Therapeutic monoclonal IgGs are nowadays produced in large quantities. Protein A affinity chromatography is the standard methodology for their purification, but the harsh elution conditions produce leaching, thus contaminating the product of interest and reducing the operating life of the chromatographic matrix.The therapeutic mAB Rituximab, provided by CMC Biologist (USA), was labeled with Texas-Red. A peptide combinatorial library was synthesized on HMBA-ChemMatrix resin by the Divide-Couple-Recombine method.

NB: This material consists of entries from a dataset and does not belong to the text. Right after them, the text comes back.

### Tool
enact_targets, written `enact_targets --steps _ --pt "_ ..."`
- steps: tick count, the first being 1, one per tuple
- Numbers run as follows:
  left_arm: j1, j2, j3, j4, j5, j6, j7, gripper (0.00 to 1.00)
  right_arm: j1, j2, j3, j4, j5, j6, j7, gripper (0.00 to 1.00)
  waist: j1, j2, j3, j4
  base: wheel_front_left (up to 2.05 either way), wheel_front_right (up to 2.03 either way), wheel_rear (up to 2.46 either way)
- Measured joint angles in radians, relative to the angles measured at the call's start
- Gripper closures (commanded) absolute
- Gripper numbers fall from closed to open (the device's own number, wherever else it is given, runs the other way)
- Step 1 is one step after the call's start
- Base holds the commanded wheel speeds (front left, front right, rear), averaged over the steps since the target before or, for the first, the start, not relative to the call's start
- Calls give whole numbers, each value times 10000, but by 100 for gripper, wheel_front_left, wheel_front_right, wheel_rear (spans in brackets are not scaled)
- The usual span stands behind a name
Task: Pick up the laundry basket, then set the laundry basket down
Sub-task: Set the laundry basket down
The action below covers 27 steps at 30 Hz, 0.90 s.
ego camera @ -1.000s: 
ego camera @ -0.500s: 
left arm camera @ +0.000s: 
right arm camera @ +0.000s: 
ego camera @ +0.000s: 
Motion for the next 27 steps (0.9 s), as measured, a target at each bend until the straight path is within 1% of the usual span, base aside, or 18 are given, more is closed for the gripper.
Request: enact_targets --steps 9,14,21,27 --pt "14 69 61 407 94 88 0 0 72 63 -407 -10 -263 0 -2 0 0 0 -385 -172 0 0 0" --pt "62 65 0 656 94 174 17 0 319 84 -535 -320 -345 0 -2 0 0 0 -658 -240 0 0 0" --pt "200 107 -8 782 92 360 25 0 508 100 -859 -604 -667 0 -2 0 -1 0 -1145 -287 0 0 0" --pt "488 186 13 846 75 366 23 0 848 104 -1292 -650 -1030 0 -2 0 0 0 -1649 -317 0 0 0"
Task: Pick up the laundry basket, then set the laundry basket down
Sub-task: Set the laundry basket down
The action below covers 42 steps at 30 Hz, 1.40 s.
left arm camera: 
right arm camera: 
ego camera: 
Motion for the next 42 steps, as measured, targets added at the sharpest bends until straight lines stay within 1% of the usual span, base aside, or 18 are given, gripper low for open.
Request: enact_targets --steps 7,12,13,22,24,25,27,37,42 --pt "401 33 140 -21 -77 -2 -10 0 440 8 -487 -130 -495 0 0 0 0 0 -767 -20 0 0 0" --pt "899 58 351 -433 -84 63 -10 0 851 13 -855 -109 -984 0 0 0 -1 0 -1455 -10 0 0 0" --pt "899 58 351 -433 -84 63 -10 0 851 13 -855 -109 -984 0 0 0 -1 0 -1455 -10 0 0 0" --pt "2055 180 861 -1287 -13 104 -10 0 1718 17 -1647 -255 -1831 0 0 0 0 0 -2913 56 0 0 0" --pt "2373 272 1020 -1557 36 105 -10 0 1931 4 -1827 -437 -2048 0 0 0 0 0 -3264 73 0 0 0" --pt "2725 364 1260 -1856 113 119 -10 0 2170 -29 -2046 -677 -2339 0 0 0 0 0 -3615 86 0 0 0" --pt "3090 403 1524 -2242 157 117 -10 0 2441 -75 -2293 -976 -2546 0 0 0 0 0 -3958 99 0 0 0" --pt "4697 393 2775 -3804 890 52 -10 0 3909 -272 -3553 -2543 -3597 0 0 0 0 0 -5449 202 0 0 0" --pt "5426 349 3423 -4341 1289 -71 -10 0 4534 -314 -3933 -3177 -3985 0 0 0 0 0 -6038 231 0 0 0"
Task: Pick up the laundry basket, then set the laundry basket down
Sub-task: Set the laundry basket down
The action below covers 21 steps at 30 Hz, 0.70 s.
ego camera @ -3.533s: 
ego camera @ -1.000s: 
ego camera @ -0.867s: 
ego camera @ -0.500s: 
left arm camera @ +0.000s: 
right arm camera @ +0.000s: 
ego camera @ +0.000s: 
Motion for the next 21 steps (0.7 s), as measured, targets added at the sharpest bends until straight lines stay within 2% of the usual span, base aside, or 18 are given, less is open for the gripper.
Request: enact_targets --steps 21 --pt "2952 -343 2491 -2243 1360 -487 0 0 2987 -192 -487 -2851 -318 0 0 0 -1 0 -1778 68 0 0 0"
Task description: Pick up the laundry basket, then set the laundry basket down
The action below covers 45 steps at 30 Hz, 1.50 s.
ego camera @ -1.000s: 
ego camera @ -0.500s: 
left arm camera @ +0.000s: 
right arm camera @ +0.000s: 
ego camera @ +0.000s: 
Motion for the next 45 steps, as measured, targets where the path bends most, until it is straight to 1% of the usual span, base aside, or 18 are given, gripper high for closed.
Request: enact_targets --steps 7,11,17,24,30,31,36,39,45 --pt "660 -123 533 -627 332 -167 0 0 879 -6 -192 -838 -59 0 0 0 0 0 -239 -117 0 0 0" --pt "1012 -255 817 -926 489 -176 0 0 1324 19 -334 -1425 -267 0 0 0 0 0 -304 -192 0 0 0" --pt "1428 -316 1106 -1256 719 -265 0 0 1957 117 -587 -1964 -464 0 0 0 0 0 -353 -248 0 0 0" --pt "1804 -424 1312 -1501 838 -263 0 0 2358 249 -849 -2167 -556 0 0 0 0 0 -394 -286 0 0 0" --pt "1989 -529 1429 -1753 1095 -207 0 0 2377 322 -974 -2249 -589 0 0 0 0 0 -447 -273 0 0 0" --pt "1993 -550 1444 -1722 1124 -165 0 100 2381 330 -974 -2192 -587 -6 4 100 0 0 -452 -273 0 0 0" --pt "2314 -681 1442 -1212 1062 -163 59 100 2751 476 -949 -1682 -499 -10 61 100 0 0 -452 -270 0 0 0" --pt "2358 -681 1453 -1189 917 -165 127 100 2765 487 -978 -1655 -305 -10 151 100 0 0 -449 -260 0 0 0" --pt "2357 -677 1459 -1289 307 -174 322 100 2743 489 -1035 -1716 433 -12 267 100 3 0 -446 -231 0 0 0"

After library screening, colored fluorescent beads were isolated and analyzed by MALDI TOF MS/MS. One of the peptide selected was re-synthesized in a larger quantity and immobilized on agarose. The generated resin was able to completely adsorb IgG from CHO cell supernatants while all the contaminants passed through without interacting with the chromatographic matrix. In conclusion, an efficient Affinity Chromatogaphy method based in a simple peptide allows the purification of the mAB Rituximab in a single step at low cost.